▸ **What to work on**: Each line of the data holding "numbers" should be found and copied.

▸ **Data to examine**:

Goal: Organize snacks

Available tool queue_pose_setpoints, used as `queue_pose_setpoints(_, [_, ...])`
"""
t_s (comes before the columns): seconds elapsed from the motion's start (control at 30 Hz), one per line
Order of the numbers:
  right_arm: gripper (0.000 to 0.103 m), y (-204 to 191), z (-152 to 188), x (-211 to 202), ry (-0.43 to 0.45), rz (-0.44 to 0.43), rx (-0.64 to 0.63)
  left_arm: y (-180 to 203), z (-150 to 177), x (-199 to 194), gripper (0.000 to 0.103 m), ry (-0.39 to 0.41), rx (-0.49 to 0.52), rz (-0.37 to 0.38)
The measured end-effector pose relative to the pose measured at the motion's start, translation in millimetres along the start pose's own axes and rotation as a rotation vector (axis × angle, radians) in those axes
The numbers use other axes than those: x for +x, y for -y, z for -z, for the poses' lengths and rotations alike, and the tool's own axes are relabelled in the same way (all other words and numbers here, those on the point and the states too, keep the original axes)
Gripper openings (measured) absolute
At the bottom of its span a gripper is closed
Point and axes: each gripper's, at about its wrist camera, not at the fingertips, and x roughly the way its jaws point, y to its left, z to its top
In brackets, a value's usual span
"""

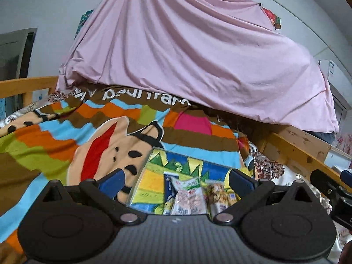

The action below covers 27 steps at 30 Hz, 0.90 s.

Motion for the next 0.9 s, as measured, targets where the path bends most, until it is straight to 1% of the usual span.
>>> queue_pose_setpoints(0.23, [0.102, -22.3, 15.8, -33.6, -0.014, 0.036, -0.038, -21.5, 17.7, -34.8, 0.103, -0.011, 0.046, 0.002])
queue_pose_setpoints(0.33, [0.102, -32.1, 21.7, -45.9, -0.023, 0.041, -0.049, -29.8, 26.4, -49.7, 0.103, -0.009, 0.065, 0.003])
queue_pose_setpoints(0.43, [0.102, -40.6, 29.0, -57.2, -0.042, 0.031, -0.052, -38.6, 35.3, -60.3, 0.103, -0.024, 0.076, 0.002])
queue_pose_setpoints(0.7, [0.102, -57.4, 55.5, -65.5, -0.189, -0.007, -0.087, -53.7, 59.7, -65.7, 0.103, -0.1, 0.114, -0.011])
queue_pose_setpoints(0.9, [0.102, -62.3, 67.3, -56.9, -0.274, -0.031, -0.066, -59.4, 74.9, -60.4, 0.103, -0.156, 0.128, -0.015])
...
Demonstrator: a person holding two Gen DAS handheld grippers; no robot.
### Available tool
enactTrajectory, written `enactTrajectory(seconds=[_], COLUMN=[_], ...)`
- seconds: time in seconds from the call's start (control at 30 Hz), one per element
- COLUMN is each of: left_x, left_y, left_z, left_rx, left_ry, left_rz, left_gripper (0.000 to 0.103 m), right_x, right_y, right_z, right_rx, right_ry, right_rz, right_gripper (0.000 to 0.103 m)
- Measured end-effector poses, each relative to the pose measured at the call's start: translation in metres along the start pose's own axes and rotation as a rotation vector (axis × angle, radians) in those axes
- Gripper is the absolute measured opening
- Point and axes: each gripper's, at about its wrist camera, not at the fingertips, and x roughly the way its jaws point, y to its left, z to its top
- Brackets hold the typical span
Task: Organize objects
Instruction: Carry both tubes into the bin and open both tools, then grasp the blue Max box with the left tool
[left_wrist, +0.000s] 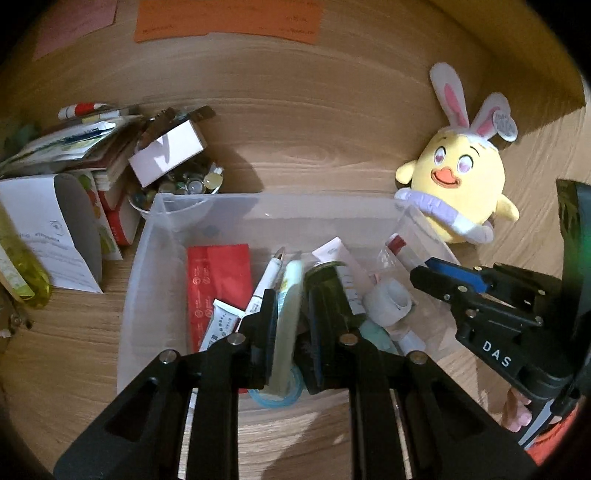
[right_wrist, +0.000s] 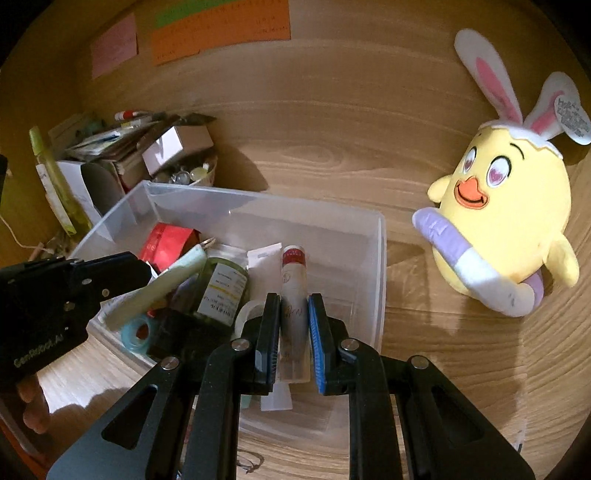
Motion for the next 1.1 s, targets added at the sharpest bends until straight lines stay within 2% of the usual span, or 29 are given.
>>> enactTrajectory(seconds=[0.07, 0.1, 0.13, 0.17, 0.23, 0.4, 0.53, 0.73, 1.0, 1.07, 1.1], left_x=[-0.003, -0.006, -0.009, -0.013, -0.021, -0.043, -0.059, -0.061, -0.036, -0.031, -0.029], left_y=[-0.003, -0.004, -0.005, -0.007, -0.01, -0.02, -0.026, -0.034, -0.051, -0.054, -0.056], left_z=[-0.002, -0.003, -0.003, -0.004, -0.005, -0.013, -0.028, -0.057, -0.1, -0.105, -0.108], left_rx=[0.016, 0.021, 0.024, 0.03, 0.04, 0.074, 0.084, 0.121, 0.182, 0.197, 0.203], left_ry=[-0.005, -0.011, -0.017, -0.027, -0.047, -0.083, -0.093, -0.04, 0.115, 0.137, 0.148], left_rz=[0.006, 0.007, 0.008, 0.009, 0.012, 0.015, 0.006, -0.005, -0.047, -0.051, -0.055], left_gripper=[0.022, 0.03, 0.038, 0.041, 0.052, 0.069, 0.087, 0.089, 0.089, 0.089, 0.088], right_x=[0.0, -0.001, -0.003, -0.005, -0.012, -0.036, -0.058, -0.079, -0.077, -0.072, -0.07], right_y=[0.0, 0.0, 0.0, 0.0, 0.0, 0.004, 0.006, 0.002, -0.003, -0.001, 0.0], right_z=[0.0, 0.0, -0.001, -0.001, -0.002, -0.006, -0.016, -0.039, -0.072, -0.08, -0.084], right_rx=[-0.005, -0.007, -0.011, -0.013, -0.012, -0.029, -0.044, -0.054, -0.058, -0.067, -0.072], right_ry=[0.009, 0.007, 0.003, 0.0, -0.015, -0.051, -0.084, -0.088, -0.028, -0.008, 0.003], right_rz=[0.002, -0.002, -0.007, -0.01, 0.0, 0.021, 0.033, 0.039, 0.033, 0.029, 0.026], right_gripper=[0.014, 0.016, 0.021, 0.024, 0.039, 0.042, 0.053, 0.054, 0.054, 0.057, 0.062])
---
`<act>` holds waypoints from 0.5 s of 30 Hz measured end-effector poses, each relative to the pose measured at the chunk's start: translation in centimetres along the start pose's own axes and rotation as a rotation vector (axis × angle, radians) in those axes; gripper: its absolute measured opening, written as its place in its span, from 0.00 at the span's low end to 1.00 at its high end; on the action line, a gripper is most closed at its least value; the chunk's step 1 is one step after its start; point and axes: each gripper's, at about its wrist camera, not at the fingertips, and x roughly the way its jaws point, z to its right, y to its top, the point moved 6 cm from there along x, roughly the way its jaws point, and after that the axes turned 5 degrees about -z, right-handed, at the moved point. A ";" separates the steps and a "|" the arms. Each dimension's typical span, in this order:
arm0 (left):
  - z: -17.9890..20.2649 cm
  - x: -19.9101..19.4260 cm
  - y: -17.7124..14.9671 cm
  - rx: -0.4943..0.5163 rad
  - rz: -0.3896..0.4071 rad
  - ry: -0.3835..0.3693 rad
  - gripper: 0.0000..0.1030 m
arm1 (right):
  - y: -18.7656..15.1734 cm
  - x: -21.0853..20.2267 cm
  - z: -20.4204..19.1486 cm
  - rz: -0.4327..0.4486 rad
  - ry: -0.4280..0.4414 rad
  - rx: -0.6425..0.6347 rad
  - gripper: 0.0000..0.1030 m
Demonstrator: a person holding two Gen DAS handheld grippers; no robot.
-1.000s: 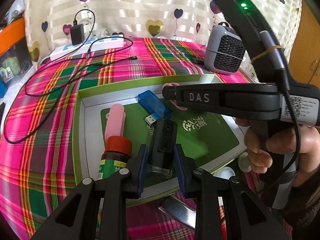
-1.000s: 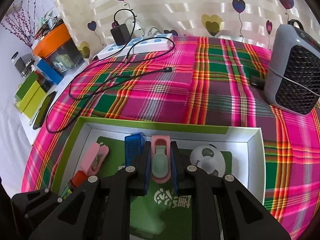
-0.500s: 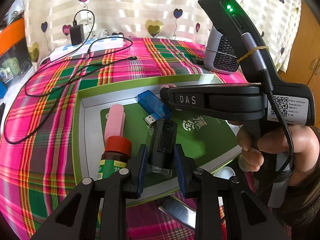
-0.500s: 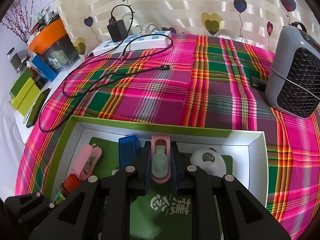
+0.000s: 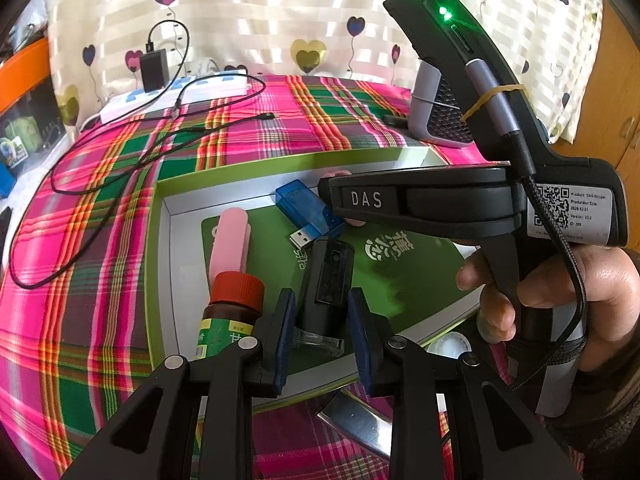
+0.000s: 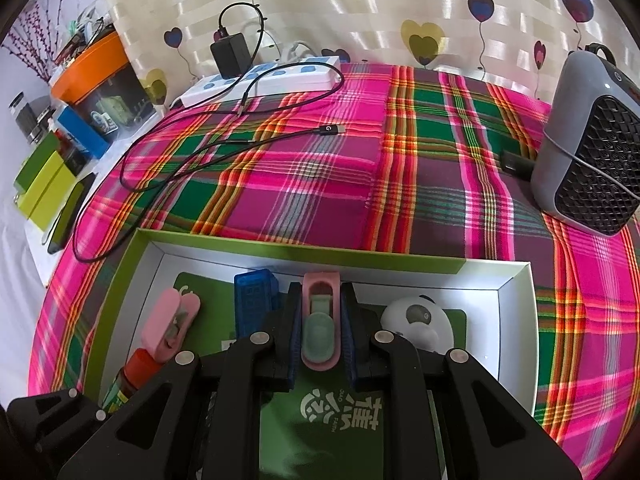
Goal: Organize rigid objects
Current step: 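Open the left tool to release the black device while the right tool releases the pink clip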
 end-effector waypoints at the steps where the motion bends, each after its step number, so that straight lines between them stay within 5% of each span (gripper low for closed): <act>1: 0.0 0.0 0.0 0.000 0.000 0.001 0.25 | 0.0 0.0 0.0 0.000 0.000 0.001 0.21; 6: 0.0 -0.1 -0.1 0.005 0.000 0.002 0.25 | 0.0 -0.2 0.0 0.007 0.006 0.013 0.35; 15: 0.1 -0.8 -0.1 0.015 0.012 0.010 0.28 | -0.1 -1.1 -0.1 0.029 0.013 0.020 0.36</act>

▸ **Exercise solution**:
Order of the numbers:
The numbers use other axes than those: x for +x, y for -y, z for -z, for the poses' lengths and rotations alike, and the tool's own axes are relabelled in the same way (all other words and numbers here, those on the point and the states too, keep the original axes)

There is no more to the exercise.